Why Is Alamos Gold (AGI) Stock Down -14.47% Today?

Key Takeaways

  • AGI shares plunged 14.47% to $31.08, erasing months of gains in a single session.
  • The primary catalyst was an operational update revealing seismic events and storm-related power outages at the flagship Young-Davidson mine in Ontario.
  • Second-quarter production guidance was slashed by 12% to 130,000–135,000 ounces, and full-year 2026 output is now expected below the low end of prior guidance.
  • Costs are projected to exceed full-year guidance, compounding the production shortfall.
  • Several analysts cut price targets, though most maintained Buy or Outperform ratings, framing the setback as temporary.
  • Traders are now focused on the late-July Q2 earnings release, when revised full-year guidance will be provided.

Opening Summary

Shares of AGI, the Canadian-based intermediate gold producer with operations spanning the Young-Davidson and Island Gold District mines in Ontario and the Mulatos District in Mexico, plummeted 14.47% on Monday. The stock closed the previous session at $36.34 and opened sharply lower at $32.19 before sliding further to $31.08, as investors reacted to a sobering operational update released after the market close on June 18. The selloff was company-specific, driven by production disruptions at the Young-Davidson mine, and occurred even as gold prices remained near record levels.

Seismic Events and Power Outages Disrupt Young-Davidson

The dramatic decline was triggered by Alamos Gold's announcement that two seismic events had struck the Young-Davidson underground mine, with one occurring at an active mining front. While no injuries were reported, the seismic activity damaged infrastructure and blocked access to two higher-grade stopes that had been scheduled for mining during the second quarter. The company now expects mining rates at Young-Davidson to average approximately 5,000 tonnes per day for the remainder of 2026, a significant reduction from prior expectations.

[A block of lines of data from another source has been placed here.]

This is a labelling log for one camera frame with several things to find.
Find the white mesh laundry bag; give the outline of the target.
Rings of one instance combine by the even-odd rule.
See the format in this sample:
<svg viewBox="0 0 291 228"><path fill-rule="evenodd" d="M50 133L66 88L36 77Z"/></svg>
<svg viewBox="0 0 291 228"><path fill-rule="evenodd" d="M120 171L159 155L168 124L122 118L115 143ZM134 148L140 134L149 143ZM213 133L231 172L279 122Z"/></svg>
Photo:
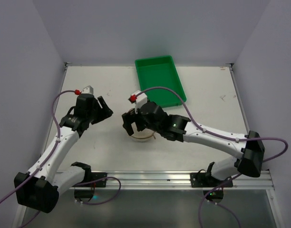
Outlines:
<svg viewBox="0 0 291 228"><path fill-rule="evenodd" d="M135 123L132 124L133 130L134 130L134 134L132 136L130 136L134 141L136 142L147 142L151 139L155 139L155 132L145 129L141 132L138 132L136 129L136 125Z"/></svg>

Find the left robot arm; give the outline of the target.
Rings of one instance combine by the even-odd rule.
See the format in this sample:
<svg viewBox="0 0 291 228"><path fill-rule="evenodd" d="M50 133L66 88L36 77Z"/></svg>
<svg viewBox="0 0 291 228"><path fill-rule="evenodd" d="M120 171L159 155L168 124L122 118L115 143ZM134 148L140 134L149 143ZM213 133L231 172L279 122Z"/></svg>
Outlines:
<svg viewBox="0 0 291 228"><path fill-rule="evenodd" d="M81 183L90 184L93 180L91 167L85 163L76 161L63 174L57 176L56 173L84 131L112 114L103 97L86 93L78 95L75 106L58 122L54 140L26 173L19 172L15 176L17 202L50 213L69 188Z"/></svg>

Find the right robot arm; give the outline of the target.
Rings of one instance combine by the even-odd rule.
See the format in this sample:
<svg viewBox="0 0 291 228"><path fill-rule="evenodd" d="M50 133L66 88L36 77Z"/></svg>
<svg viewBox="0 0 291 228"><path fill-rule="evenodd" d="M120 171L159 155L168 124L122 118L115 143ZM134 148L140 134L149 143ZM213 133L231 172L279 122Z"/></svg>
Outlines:
<svg viewBox="0 0 291 228"><path fill-rule="evenodd" d="M122 114L122 119L123 128L130 136L134 134L132 124L135 124L139 132L149 129L169 141L197 143L230 155L220 162L211 162L206 172L193 174L194 187L215 187L237 174L253 178L261 175L265 148L257 132L239 134L233 141L228 132L220 132L218 137L201 126L195 126L188 117L167 114L154 102L129 110Z"/></svg>

Compounding the seismic challenges, severe storms in late May damaged a regional power line serving the remote mine site. The utility's response was slowed by the line's isolated location along the route between Kirkland Lake and Young-Davidson, resulting in three full days of unplanned downtime. The combined impact of restricted access to high-grade ore, power-related stoppages, and lower grades mined forced management to dramatically revise its near-term outlook.

Production Guidance Slashed, Costs Set to Rise

Alamos Gold cut its second-quarter consolidated production guidance to between 130,000 and 135,000 ounces, representing a 12% reduction from the prior midpoint. The company also warned that full-year 2026 production will fall below the low end of its previous guidance range of 570,000 to 650,000 ounces, while all-in sustaining costs are expected to exceed the upper end of the $1,500–$1,600 per ounce range. Revised full-year figures will be released with second-quarter financial results in late July.

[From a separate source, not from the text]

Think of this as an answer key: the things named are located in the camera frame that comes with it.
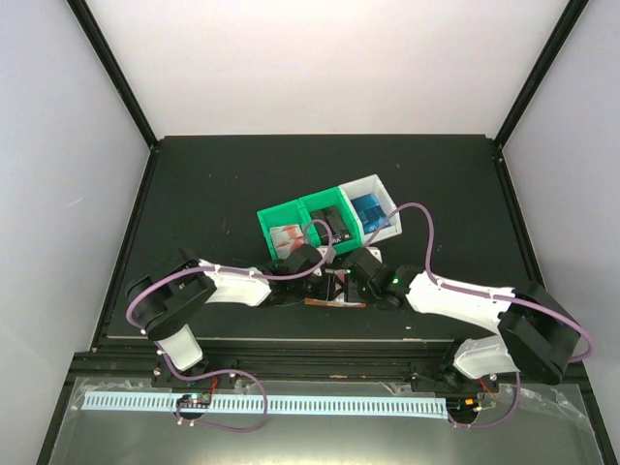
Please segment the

CEO John A. McCluskey acknowledged the disappointment, stating the company is "working diligently to review and optimize the mining sequence to support higher mining rates going forward." He pointed to the Island Gold District as the key driver of expected improvement in the second half of the year.

Analyst Reactions and Price Target Cuts

The operational warning triggered a flurry of analyst revisions. Bank of America lowered its price target from $57.00 to $50.00 while maintaining a Buy rating. BMO cut its target to C$73 from C$79, keeping an Outperform rating. Jefferies reduced its target to $50 but reiterated a Buy rating, noting that while "three consecutive quarters of underperformance increase the urgency to restore operational consistency," the Island Gold District remains "firmly on track" and accounts for roughly 60% of the firm's asset-level net asset value estimate. The consensus analyst rating on AGI remains a Buy, though conviction has been tested.

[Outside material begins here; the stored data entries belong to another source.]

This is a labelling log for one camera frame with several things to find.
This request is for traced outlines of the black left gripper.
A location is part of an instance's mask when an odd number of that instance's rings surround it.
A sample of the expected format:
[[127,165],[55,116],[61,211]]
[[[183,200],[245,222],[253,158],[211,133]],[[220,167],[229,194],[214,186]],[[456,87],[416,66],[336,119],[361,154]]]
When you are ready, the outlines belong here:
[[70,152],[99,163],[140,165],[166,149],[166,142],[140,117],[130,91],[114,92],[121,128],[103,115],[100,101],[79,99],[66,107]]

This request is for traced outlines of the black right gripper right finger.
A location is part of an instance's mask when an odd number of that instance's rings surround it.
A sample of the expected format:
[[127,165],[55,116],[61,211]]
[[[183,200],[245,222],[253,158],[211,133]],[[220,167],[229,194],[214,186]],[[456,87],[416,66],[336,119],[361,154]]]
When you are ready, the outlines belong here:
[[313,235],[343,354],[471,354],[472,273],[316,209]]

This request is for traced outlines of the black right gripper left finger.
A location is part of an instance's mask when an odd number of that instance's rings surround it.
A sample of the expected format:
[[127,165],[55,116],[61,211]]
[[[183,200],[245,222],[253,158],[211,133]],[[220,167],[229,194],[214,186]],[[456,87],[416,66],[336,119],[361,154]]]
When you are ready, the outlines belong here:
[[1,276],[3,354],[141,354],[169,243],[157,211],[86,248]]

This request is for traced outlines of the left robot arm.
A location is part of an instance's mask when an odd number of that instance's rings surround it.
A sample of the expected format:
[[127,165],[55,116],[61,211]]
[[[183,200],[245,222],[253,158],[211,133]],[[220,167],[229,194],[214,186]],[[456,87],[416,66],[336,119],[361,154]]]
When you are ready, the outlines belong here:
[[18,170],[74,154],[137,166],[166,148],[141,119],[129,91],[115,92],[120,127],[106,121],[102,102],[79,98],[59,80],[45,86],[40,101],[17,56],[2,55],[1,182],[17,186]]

Market Context and Trading Activity

The selloff in AGI was distinctly company-specific rather than a reflection of broader gold-market weakness. Gold prices have been trading near record levels, and peer gold miners such as AEM and KGC experienced far milder declines on the same day. Trading volume in AGI surged well above the average of roughly 3.4 million shares, indicating intense institutional repositioning. The stock gapped below key technical support levels, including its 50-day and 200-day moving averages, and entered oversold territory on the Relative Strength Index. The VanEck Gold Miners ETF (GDX) and VanEck Junior Gold Miners ETF (GDXJ) both declined modestly, confirming that the AGI move was an isolated event driven by company-specific operational risk.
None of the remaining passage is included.